Roma, luglio ore 22 circa pioveva e faceva caldo; tornavo dal mio studio in autobus cosa che mi capita raramente in questo caso  la mia automobile era ferma in officina per un guasto.
Entro in autobus leggermente bagnata la camicetta umida diventava quasi trasparente e si vedevano bene i miei capezzoli incollati alla stoffa … ero completamente sola e seduta con la gonna che maldestramente saliva scoprendo abbondantemente le mie gambe sino ad intravedere le  micro mutandine nere trasparenti e pensavo che sarebbe stato bello se salisse un uomo per potergli mostrare il mio bel fisico,  tale pensiero mi fece eccitare e mentre continuavo a sognare la situazione come di incanto sale sull’autobus un bel ragazzotto muscoloso, verace, doveva essere un muratore me era bello con i jeans attillati e sporchi di vernice qua e la. Notandomi mi si siede proprio di fronte ed il suo sguardo incontra il mio; entrambi arrossiamo ma non so se era per imbarazzo o eccitazione sta di fatto che io fissandolo lentamente ma proprio lentamente accavallo le gambe mostrandogli le mie mutandine che  si erano infilate inesorabilmente tra le grandi labbra della mia fica. Vedo lui eccitatissimo e mentre mi fissava si mette una mano in mezzo alle gambe quasi per voler sistemare il suo pacco diventato ingombrante dentro quei pantaloni stretti ed era proprio così. Il mio sguardo fu catturato da quei jeans che facevano vedere il suo cazzo ormai duro e soprattutto grosso e lungo… ero eccitatissima sentivo la mia fica bagnata e i miei capezzoli inturgiditi spingevano come per uscire dalla stoffa della mia camicia, a quel punto fissandolo diedi ulteriore impulso alla nostra simultanea eccitazione scavallando le gambe e con la mano presi ad accarezzarmi il ginocchio … la mia mano lentamente saliva per la coscia verso l’interno e, fissando il suo sguardo,  scansai completamente le mutandine allargando le gambe per mostrargli la mia fica completamente rasata…
Il ragazzotto si alzò, si guardò per un istante intorno ma oltre l’autista non c’era nessuno … si avvicinò e sorridendo prese da dietro la mia testa per portarla lentamente a contatto con il suo pacco duro e grosso …

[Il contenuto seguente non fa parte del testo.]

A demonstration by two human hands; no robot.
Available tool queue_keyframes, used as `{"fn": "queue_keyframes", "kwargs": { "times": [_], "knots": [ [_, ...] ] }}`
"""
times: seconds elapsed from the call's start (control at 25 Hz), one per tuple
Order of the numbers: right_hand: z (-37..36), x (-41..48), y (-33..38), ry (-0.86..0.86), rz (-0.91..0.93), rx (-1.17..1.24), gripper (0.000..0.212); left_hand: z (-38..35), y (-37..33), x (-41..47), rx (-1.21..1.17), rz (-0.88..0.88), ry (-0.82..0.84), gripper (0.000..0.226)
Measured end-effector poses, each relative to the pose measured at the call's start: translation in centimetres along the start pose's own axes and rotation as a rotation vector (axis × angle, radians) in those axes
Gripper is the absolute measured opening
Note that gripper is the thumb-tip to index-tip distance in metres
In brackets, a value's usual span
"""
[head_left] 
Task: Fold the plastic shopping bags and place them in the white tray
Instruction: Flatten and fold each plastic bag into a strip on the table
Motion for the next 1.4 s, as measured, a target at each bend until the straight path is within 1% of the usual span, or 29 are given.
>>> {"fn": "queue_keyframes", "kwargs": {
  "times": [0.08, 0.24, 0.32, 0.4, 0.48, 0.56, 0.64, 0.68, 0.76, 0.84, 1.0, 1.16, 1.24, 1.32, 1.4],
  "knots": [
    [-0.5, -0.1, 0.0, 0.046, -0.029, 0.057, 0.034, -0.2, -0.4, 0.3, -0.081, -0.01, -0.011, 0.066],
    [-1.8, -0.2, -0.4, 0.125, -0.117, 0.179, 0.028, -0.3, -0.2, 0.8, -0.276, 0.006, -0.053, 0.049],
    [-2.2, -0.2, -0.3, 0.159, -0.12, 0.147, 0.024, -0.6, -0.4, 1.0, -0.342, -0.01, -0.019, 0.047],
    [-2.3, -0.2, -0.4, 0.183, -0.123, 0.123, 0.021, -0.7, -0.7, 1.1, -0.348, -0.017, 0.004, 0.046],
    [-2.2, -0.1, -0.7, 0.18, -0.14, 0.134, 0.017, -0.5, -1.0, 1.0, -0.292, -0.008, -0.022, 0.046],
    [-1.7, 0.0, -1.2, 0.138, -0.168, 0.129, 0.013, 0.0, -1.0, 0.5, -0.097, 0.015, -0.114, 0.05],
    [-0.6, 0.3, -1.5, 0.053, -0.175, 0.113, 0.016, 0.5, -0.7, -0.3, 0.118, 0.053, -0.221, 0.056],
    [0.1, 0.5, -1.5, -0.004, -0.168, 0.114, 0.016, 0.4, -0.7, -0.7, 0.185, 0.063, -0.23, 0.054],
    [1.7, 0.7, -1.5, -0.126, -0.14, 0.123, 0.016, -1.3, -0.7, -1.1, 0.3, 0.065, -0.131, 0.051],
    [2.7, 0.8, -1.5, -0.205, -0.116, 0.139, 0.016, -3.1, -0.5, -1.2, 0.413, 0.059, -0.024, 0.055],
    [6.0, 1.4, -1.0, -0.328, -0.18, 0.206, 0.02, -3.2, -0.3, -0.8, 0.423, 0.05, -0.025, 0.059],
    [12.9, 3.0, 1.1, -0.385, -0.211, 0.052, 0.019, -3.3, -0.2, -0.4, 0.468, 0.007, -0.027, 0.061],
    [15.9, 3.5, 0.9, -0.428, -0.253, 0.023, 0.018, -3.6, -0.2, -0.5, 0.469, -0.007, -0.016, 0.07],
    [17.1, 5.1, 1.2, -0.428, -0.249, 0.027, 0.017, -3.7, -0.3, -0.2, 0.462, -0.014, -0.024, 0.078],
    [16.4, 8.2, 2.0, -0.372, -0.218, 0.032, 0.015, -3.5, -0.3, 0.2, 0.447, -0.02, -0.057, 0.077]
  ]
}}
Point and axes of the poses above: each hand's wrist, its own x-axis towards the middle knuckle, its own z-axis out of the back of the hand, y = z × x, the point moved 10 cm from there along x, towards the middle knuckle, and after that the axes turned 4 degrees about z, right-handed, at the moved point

Alzai lo sguardo sorridendo e aprendo la sua lampo presi il pacco che a stento riusciva ad uscire tanto era duro; lo vidi, era li proprio all’altezza della mia bocca lo tenevo oramai per mano ed iniziai ad accarezzarlo lentamente mentre facevo resistenza con la testa che lui spingeva per mettermelo in bocca … ma io non volevo lo tenevo così perché mi piaceva accarezzarlo intanto la sua mano entrò nella mia camicetta ed inizio a palparmi le tette per poi pizzicarmi il capezzolo destro; ero bagnatissima il suo cazzone a due centimetri dalla mia bocca ma resistevo fin quando una frenata un po’ brusca dell’autista  mi stacca completamente da lui ma a quel punto mi alzo in piedi e mi giro di schiena appoggiandomi al sedile e mostrando il mio culo … non passano più di due istanti quando sento alzare la mia gonna e sento spingere quel coso grosso dentro il buco del mio culetto stretto … un urlo di dolore e piacere quando lo sento dentro un entrata con forza e decisione ed inizia a sbattermi da dietro con tale violenza che le mie tette fuoriescono entrambi dalla camicia iniziando a sbattere in una danza ritmica … i colpi si fanno sempre più veloci e potenti fin quando, in silenzio, sento un liquido caldo riempirmi l’interno del mio sfintere ormai allargato da tale membro enorme.
Si stacca si ricompone ed io in fretta mi rimetto a posto le mie tette, mi abbasso la gonna e scendo alla fermata giusto in tempo.
Non ci siamo più visti ma da quel giorno solo il pensiero di quel ragazzotto che mi spingeva con forza mi fa bagnare tutta.